PRIVACY CONCERNS AND SAFETY PROTOCOLS
With the increase in cyberattacks, ransomware, and more discussions of “big data” and digital privacy in technology/social media use, it’s important to prepare the front-line case managers, and the leadership team will need to collaborate and maintain open lines of communication for feedback with their HIM/IT teams for the most secure, accessible, and equitable user experience possible. For example, one of my clients was trying to use her provider’s client portal; the problem was, when she went to send a message, there was a required field for location that had to be entered by the office staff in order to send this message. This step wasn’t completed during her onboarding process at the provider’s office so she wasn’t able to use the tool as planned. It’s important to have a system or protocol in place for these user-reported issues to be addressed. Additionally, it’ll be helpful to ask yourself where within the in-person touch points you have with clients to demonstrate and increase exposure of the tool to increase the chance of engagement when used remotely. Another key piece to consider is how do you evaluate which safety protocols you need and have in place in order to successfully roll out this tool. What will your staff do if they identify an imminent risk of health and safety of the client or public, while utilizing the telehealth tool? Do they have the training, support, framework in place to swiftly identify, intervene and follow up accordingly for these interactions? Their response/interventions will look different from direct/in-person care and vary depending on your practice area.

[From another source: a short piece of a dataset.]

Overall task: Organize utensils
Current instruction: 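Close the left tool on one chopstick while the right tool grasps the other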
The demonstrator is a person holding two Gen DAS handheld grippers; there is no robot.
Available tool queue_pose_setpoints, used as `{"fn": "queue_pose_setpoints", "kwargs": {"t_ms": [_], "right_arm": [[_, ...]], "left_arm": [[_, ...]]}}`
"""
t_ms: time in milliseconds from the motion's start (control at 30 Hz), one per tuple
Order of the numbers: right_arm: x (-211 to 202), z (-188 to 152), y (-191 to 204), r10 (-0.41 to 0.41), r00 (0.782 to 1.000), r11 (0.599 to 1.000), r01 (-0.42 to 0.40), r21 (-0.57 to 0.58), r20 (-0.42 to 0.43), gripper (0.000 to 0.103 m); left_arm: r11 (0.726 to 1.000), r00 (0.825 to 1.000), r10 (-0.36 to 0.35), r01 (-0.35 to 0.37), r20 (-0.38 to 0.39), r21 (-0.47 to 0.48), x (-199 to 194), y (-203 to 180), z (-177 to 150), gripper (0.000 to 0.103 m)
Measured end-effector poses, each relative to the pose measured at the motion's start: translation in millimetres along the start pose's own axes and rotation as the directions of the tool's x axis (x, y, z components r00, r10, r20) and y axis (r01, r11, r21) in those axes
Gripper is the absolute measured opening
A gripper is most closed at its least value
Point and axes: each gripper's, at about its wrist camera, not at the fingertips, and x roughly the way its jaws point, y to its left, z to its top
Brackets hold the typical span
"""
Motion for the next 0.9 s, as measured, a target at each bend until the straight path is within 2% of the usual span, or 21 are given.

2020 brought an immense expansion of digital health tools, telehealth frameworks and reimbursement policies from CMS. As we enter 2021, it’s important to remember having all of these data/readings is not enough for optimal glucose control. We’re seeing advancements in artificial intelligence and machine learning to augment patient care, but all of these tools, no matter how sophisticated, will require clinical champions to notify all stakeholders to bridge the gap between technology and the user experience. Case managers carry a large responsibility on their shoulders as they help guide clients and families through the healthcare system, but they also have that direct engagement that will provide feedback regarding how useful the tool is in real time, highly valuable recommendations/enhancements, and maximizing the impact of the integration with possible future digital health tools as we see an expansion in interoperability rules and regulations.